Thread: Urgent :: Postgresql streaming replication issue - sync mode

Urgent :: Postgresql streaming replication issue - sync mode

From
Shital A
Date:
Hello,

We are seeing a strange issue with postgresql streaming application in sync mode. 

We are using postgresql 9.6. Old version because of some specific requirements.  We have setup cluster with master-standby using pacemaker. 

When we kill master using killall -9 postgres. The failed primary has few records extra than standby node. We have done setup with synchronous_commit = remote_apply and have set synchronous_standby_names=server_name. 

As the failed primary is having more data, How is it possible that primary is committing transaction before they were applied on standby with synchronous_commit=remote_apply?


Please share if you have any thoughts.

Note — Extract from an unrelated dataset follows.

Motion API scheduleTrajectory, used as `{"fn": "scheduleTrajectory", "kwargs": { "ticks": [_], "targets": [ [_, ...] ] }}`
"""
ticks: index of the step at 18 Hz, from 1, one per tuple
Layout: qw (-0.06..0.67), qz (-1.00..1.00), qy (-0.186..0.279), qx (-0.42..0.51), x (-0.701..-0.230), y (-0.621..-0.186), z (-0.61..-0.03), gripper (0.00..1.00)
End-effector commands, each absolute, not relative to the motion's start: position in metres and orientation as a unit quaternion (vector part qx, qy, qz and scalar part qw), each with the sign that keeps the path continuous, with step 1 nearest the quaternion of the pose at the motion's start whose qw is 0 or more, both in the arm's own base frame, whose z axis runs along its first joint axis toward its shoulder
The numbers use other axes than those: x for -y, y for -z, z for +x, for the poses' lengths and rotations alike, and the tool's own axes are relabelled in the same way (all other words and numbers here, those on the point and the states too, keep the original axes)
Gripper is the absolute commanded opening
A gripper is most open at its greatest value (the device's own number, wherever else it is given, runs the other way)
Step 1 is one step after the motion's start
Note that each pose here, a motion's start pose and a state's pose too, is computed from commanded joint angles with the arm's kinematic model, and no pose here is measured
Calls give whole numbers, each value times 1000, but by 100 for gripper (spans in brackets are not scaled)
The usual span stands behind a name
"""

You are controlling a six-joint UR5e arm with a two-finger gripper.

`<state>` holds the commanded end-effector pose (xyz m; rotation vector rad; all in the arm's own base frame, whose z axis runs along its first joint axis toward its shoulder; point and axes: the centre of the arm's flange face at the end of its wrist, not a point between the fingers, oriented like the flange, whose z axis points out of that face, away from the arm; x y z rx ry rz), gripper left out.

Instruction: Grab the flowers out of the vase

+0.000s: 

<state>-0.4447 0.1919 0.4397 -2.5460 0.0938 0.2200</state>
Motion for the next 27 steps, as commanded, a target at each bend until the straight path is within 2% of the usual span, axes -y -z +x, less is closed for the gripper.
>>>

Are we missing any config ? 

Thanks ! 

Re: Urgent :: Postgresql streaming replication issue - sync mode

From
Ravi Krishna
Date:
>
> As the failed primary is having more data, How is it possible that primary is committing transaction before they were
appliedon standby with synchronous_commit=remote_apply? 

If I am not mistaken remote_apply is only from ver 11.




Re: Urgent :: Postgresql streaming replication issue - sync mode

From
Shital A
Date:


On Thu, 3 Oct 2019, 00:08 Ravi Krishna, <srkrishna@vivaldi.net> wrote:
>
> As the failed primary is having more data, How is it possible that primary is committing transaction before they were applied on standby with synchronous_commit=remote_apply?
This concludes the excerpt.